The crucifixion alone, tells us of God’s great love. In-spite of all that the powers of this world might try to, and even amidst our own hard heartedness and selfishness, such things cannot stop l the liberation and transformation Jesus brought and brings to people’s lives. It is unstoppable!

You’ve no doubt heard the question ‘how much do I love you?’ This much says Jesus with his arms outstretched on a cross encompassing the whole world and each precious person with it. Amen

OF WOOD AND NAILS

You are invited to come forward and hammer a nail into the wooden cross on the floor, for yourself or on behalf of another person. While we do this we will quietly sing:

 

SONG – Taize ‘Jesus, remember me’            

https://www.youtube.com/watch?v=r6tVReXsioM

Jesus, remember me, when you come into your kingdom

 

HYMN TIS 240 written in jail before his death.

All go to God when they are sorely placed

They plead to him for help, for peace, for bread

For mercy, for them sinning, sick or dead.

We all do so in faith or unbelief.

 

We go to God when he is sorely placed

Find him poor, scorned, unsheltered, without bread

Whelmed under weight of evil, weak or dead.

We stand by God then, in his hour of grief.

 

God comes to us when we are sorely placed

Body and spirit feeds us with his bread.

For everyone, he as a man hangs dead:

Forgiven life he gives all through his death.                           Dietrich Bonhoeffer 1909 - 1945

 

PRAYERS FOR EACH OTHER          

LORD’S PRAYER

Our Father in heaven, hallowed be your name, your kingdom come, your will be done on earth as in heaven. Give us today our daily bread. Forgive us our sins as we forgive those who sin against us. Save us from the time of trial, and deliver us from evil.

For the kingdom, the power and the glory are yours now and forever. Amen.

 

HYMN - TIS 341 ‘My song is love unknown’ vs 1 - 4, 7

My song is love unknown, my Saviour’s love to me;
Love to the loveless shown, that they might lovely be.
O who am I, that for my sake
My Lord should take frail flesh and die?

He came from His blest throne, salvation to bestow;
But all made strange, and none
The longed-for Christ would know:
But O! my friend, my Friend indeed,
Who at my need, his life did spend.

Sometimes they strew His way, and His sweet praises sing;
Resounding all the day Hosannas to their King:
Then “Crucify!” is all their breath,
And for His death they thirst and cry.

Why, what hath my Lord done? What makes this rage and spite?
He made the lame to run, he gave the blind their sight.
Sweet injuries! Yet they at these
Themselves displease, and ’gainst Him rise.

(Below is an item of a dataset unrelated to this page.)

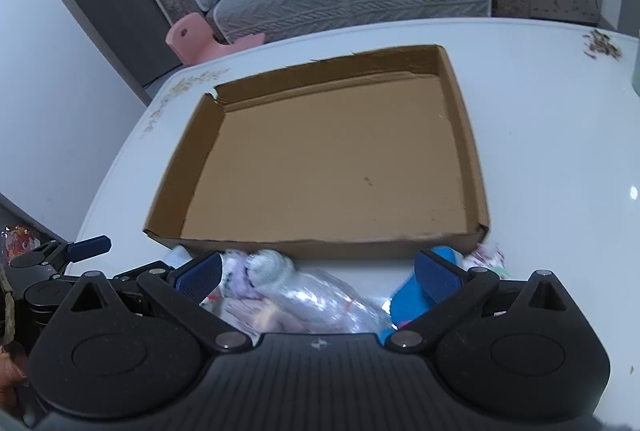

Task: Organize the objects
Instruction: 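Grasp the white-blue rope-tied sock with left tool while right grasps blue sock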

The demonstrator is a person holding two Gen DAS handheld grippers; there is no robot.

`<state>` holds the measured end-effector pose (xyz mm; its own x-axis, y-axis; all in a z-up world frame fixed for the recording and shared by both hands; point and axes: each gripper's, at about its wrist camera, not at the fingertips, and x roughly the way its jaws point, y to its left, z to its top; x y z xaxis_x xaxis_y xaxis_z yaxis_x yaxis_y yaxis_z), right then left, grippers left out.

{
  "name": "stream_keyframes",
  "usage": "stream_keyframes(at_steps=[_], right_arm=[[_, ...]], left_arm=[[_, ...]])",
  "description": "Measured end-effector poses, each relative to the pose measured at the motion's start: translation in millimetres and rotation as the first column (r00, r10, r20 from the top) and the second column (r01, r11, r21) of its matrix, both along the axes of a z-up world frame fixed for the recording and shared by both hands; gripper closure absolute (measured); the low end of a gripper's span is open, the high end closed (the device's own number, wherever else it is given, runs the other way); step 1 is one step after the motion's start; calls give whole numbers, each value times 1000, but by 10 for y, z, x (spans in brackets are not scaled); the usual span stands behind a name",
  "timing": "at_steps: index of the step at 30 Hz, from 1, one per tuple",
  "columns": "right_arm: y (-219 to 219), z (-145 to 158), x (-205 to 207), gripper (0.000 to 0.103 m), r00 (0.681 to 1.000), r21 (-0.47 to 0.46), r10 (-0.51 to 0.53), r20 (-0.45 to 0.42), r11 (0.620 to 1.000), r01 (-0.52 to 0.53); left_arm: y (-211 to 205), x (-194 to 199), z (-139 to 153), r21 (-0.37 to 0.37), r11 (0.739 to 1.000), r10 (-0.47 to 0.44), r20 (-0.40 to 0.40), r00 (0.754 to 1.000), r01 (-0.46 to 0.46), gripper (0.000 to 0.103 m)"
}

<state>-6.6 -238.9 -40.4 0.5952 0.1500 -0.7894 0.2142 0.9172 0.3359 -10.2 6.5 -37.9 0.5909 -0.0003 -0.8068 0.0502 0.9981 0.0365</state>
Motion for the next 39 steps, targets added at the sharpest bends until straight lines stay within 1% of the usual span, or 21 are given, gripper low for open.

Here might I stay and sing, no story so divine;
Never was love, dear King, never was grief like thine.
This is my friend, in whose sweet praise
I all my days could gladly spend.                                Samuel Crossman 1624 - 1684

 

BLESSING

Christ, in our darkness risen, help all who long for light, to hold the hand of promise

And walk into the night, for today the world is dark, very dark, and our Lord is dead.

Go quietly, go gently, comfort and support all who mourn until by God’s Grace we gather again.